Grandi mostre. 6
FRANS HALS AD AMSTERDAM
E HAARLEM

Ventisette
sfumature di nero

UNA MOSTRA E UN MUSEO PROPONGONO LA PITTURA E LA PERSONALITÀ PROROMPENTI DI UN GRANDE ARTISTA DEL SEICENTO: FRANS HALS, CON REMBRANDT E VERMEER AI VERTICI DELL’ARTE OLANDESE DEL SUO TEMPO.

CLAUDIO PESCIO

Lo dice una fonte autorevole. Quelle donne e quegli uomini, in quei ritratti, sono quasi tutti rigorosamente in nero, ma sarebbe meglio dire in molte varianti di nero: Vincent van Gogh ne ha contate ventisette. Ci fidiamo del suo occhio infallibile e gli affidiamo il nostro titolo.

Nero e bianco. Il nero dei vestiti e il bianco abbagliante delle gorgiere e dei polsini. La mostra di Amsterdam inizia così, come questo articolo, con alcuni ingrandimenti che evidenziano fin da subito l’intento dei curatori, mostrare come dietro il caos apparente si celi una formidabile forza creativa, consapevole dei propri mezzi e obiettivi.

Frans Hals (1580-1666) ha avuto un’influenza enorme su un’intera generazione di pittori, quella che nella seconda metà dell’Ottocento cercava vie d’uscita dalle sontuose ma asfittiche gabbie dell’accademismo corrente. Artisti come Courbet, Manet, Sargent, Cassatt, Whistler, Van Gogh, Liebermann ne fecero un modello da studiare e copiare, la sua tecnica pittorica appariva uno strumento indispensabile per aprire le porte alla rappresentazione della “vita moderna”, nella sua volatile immediatezza.

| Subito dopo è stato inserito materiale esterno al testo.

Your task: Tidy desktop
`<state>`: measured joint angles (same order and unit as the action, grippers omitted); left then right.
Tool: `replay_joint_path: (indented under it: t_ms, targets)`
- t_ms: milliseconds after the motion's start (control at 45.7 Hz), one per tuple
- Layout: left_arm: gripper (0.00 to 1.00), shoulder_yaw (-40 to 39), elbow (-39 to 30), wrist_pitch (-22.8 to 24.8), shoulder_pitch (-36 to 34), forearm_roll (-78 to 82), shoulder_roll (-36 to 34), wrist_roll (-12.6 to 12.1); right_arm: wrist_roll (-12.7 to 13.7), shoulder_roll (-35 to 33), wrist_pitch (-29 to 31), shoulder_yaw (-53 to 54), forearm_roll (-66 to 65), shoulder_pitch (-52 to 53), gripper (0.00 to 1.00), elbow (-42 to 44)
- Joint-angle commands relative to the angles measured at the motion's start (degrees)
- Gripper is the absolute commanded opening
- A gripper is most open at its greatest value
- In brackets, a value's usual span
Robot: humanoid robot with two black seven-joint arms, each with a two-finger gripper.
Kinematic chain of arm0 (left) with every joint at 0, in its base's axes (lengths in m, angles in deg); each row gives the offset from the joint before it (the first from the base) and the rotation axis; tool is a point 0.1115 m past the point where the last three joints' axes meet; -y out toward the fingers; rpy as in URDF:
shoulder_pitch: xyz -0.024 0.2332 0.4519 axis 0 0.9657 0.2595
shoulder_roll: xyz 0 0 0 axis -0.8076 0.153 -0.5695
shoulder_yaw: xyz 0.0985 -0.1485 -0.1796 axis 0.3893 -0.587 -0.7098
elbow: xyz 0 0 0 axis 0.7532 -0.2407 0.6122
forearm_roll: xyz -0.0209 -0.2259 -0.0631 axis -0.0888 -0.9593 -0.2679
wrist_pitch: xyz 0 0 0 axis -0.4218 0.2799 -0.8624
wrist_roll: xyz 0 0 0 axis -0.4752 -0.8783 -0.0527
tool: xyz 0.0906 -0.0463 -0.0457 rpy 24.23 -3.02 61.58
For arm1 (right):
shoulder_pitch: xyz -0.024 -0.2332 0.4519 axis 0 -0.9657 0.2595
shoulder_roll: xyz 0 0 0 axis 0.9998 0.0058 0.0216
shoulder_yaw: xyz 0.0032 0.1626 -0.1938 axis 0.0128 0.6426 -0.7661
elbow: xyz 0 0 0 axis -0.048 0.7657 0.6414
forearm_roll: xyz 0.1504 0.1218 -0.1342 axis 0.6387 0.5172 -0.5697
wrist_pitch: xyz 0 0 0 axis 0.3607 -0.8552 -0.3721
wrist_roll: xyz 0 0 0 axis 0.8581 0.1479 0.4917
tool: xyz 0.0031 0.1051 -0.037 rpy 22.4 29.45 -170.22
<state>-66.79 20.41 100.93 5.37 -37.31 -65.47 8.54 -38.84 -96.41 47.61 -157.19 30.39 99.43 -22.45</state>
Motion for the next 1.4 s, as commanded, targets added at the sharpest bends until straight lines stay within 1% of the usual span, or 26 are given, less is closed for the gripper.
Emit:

Oggi sembra impossibile, ma è accaduto: dopo la sua morte Frans Hals fu gradualmente dimenticato. Nel tempo in cui visse, nella Haarlem del secolo XVII, era uno degli artisti più ricercati per la sua abilità di ritrattista. Poi – complici biografi che lo descrivevano come un ubriacone, pessimo esempio per i suoi molti figli – il suo stile pittorico “ruvido”, la pennellata rapida e sintetica – più un suggerimento che una descrizione – furono trasformati in prove a suo carico: scarsa cura, impurità del tratto, sporcizia morale.

Anche in questo caso dobbiamo ringraziare quella strana figura di giornalista, polemista, attivista repubblicano, conoscitore e viaggiatore di Théophile Thoré-Bürger. Negli anni Sessanta del XIX secolo visitò il museo di Haarlem e restò sbalordito dalla pittura di Hals. Non pago di aver appena “scoperto” Jan Vermeer e Pieter de Hooch, rivelò al mondo un’altra buona novella: quel magnifico ritrattista fiammingo trapiantato in Olanda meritava un posto privilegiato fra i grandi artisti del Seicento europeo; il migliore, secondo lui, per l’autenticità nella resa della figura umana al naturale, presenze che sembrano uscire dalla cornice, vive, quasi inquietanti. In poco tempo, Haarlem divenne tappa obbligata di un nuovo Grand Tour.


Dettaglio del Cavaliere sorridente (1624), Londra, Wallace Collection.